■ **THE TASK**
When a line below contains the word "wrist", it counts toward the total; give that total and nothing besides.

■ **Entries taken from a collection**
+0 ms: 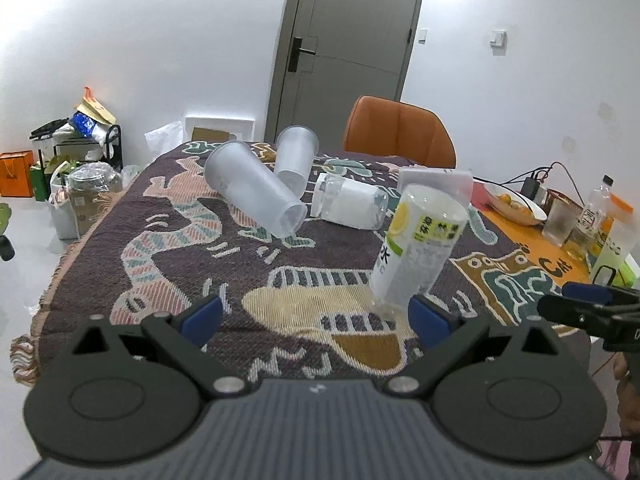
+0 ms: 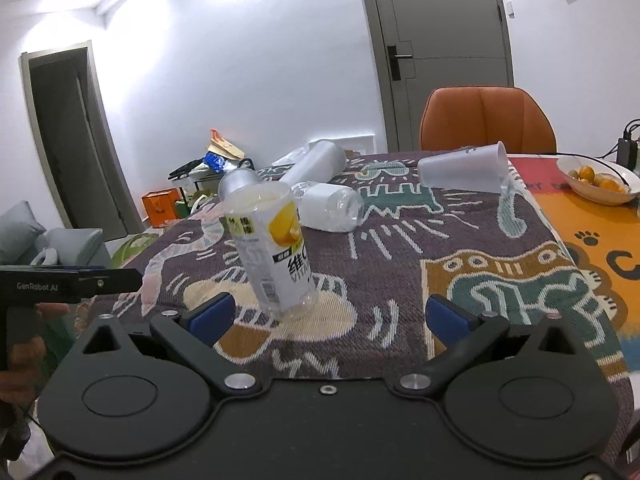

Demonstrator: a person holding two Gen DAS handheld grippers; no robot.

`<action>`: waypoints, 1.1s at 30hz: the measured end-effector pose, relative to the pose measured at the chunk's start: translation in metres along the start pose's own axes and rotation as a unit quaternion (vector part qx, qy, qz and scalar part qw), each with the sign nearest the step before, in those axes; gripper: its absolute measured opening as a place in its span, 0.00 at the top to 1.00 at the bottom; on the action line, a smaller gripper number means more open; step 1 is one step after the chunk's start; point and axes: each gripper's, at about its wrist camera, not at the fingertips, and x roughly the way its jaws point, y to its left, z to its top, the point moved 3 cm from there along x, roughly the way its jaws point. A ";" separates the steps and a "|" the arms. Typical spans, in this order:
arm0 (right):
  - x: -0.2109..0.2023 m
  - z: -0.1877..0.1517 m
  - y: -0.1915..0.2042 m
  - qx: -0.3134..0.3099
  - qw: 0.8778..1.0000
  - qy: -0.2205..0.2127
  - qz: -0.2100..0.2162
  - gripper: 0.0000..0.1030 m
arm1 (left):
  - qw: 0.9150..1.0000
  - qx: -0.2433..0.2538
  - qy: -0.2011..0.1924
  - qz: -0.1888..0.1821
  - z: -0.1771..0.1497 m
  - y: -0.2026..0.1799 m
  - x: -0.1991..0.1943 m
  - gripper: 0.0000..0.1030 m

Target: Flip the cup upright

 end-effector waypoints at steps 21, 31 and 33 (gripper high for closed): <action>-0.009 -0.015 0.004 0.008 1.000 -0.009 0.005 0.00 | 1.000 -0.003 0.019 -0.006 -0.024 0.002 0.000 0.04; -0.009 -0.014 0.005 0.008 1.000 -0.008 0.005 0.00 | 1.000 -0.003 0.013 -0.009 -0.021 0.001 -0.004 0.04; -0.009 -0.014 0.005 0.008 1.000 -0.009 0.006 0.00 | 1.000 -0.003 0.012 -0.008 -0.021 0.001 -0.005 0.04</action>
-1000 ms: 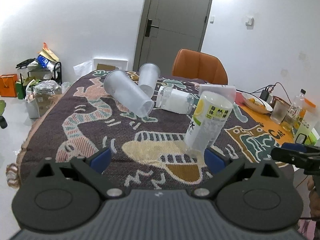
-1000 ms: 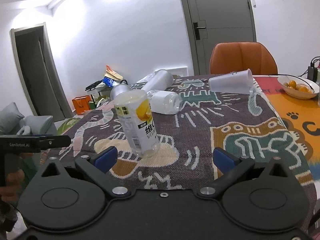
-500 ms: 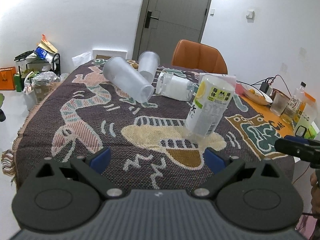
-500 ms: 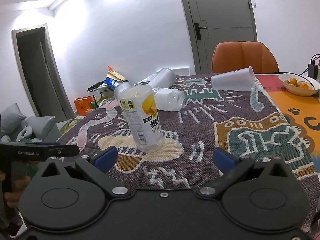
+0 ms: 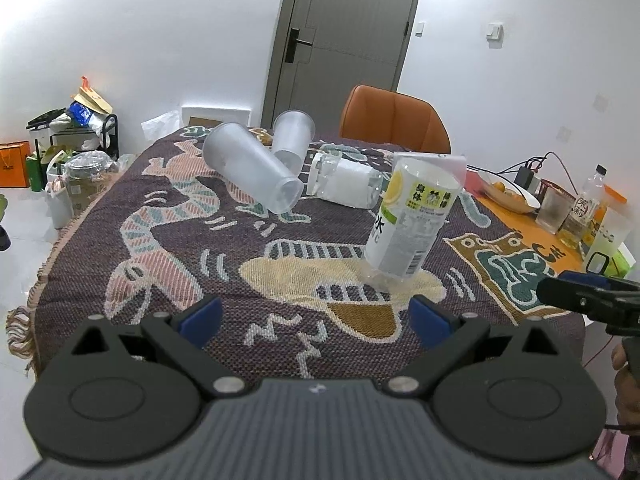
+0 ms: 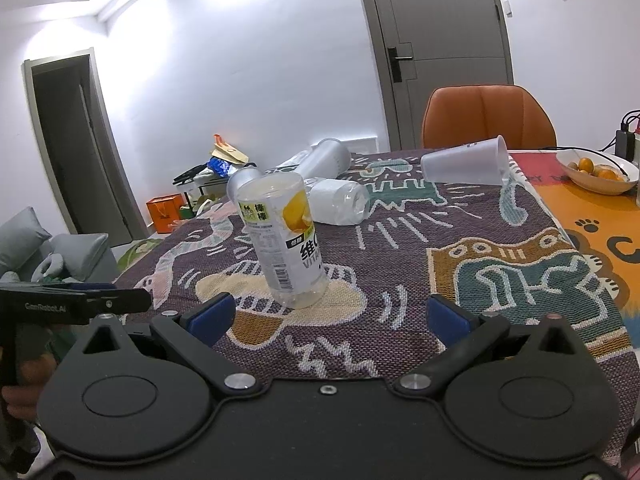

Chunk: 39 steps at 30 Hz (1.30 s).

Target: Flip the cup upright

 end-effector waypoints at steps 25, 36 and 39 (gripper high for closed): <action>-0.004 0.003 0.003 -0.007 1.000 -0.007 -0.001 0.00 | 1.000 0.003 -0.005 -0.001 0.002 -0.001 -0.005 0.04; -0.006 0.004 0.004 -0.011 1.000 -0.007 0.001 0.00 | 1.000 0.005 -0.005 -0.003 0.002 -0.006 -0.006 0.04; -0.005 0.004 0.003 -0.010 1.000 -0.006 0.001 0.00 | 1.000 0.007 -0.005 -0.004 0.002 -0.007 -0.006 0.04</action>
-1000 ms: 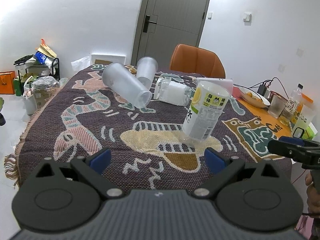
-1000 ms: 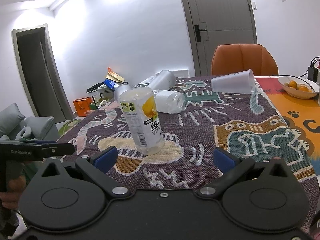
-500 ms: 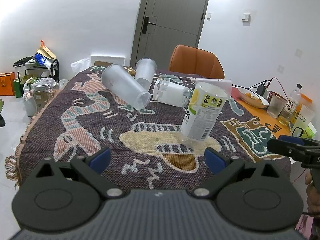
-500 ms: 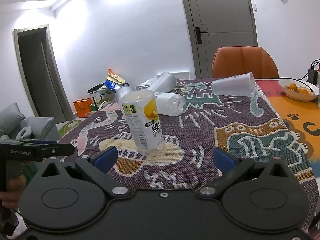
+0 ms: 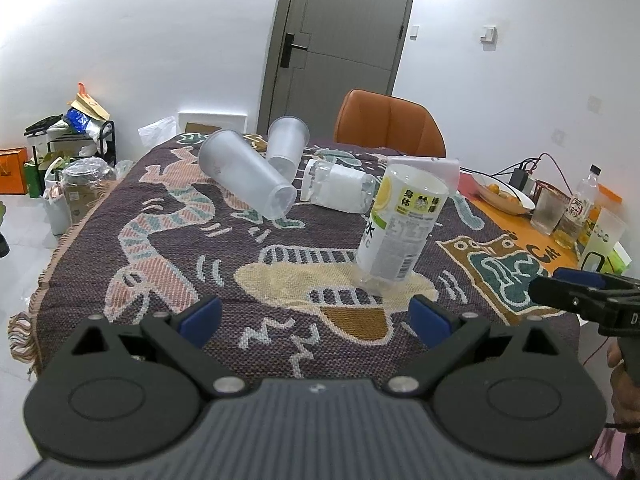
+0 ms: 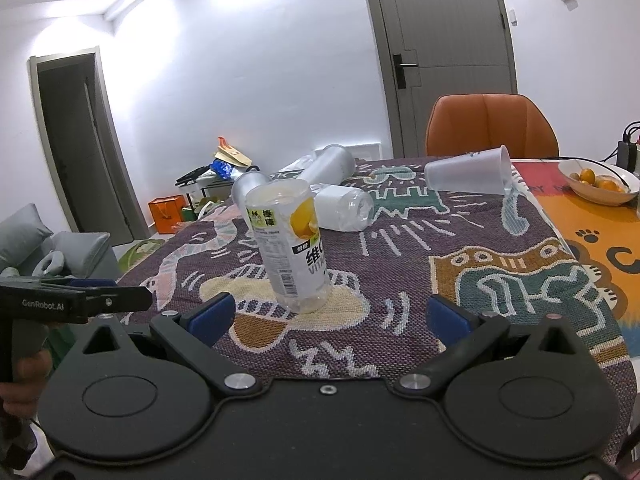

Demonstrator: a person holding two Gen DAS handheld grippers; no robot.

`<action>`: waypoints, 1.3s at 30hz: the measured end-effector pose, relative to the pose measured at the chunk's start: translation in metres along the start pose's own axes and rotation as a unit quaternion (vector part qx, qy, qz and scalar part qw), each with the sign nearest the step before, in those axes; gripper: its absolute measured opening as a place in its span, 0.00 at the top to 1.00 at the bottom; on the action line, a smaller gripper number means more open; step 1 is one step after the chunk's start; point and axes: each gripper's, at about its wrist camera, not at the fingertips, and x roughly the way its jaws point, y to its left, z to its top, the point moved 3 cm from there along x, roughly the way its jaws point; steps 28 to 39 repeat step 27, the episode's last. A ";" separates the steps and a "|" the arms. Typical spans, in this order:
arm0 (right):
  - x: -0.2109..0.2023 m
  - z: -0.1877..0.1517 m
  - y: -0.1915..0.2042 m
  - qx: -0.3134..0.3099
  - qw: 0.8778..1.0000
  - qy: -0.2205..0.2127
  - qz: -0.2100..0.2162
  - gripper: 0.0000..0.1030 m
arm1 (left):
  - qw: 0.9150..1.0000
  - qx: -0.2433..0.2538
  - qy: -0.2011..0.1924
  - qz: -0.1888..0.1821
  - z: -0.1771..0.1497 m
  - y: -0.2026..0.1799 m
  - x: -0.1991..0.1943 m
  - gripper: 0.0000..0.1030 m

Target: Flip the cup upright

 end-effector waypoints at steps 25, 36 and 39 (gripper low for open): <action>0.002 -0.002 0.001 -0.001 1.000 0.004 -0.003 0.00 | 1.000 0.008 -0.010 -0.007 0.001 -0.004 -0.006 0.04; 0.003 -0.002 0.001 -0.001 1.000 0.004 -0.003 0.00 | 1.000 0.005 -0.017 -0.004 0.002 -0.003 -0.008 0.04; 0.003 -0.002 0.001 -0.001 1.000 0.004 -0.003 0.00 | 1.000 0.005 -0.017 -0.004 0.002 -0.003 -0.008 0.04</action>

■ **COMPLETED TASK**
2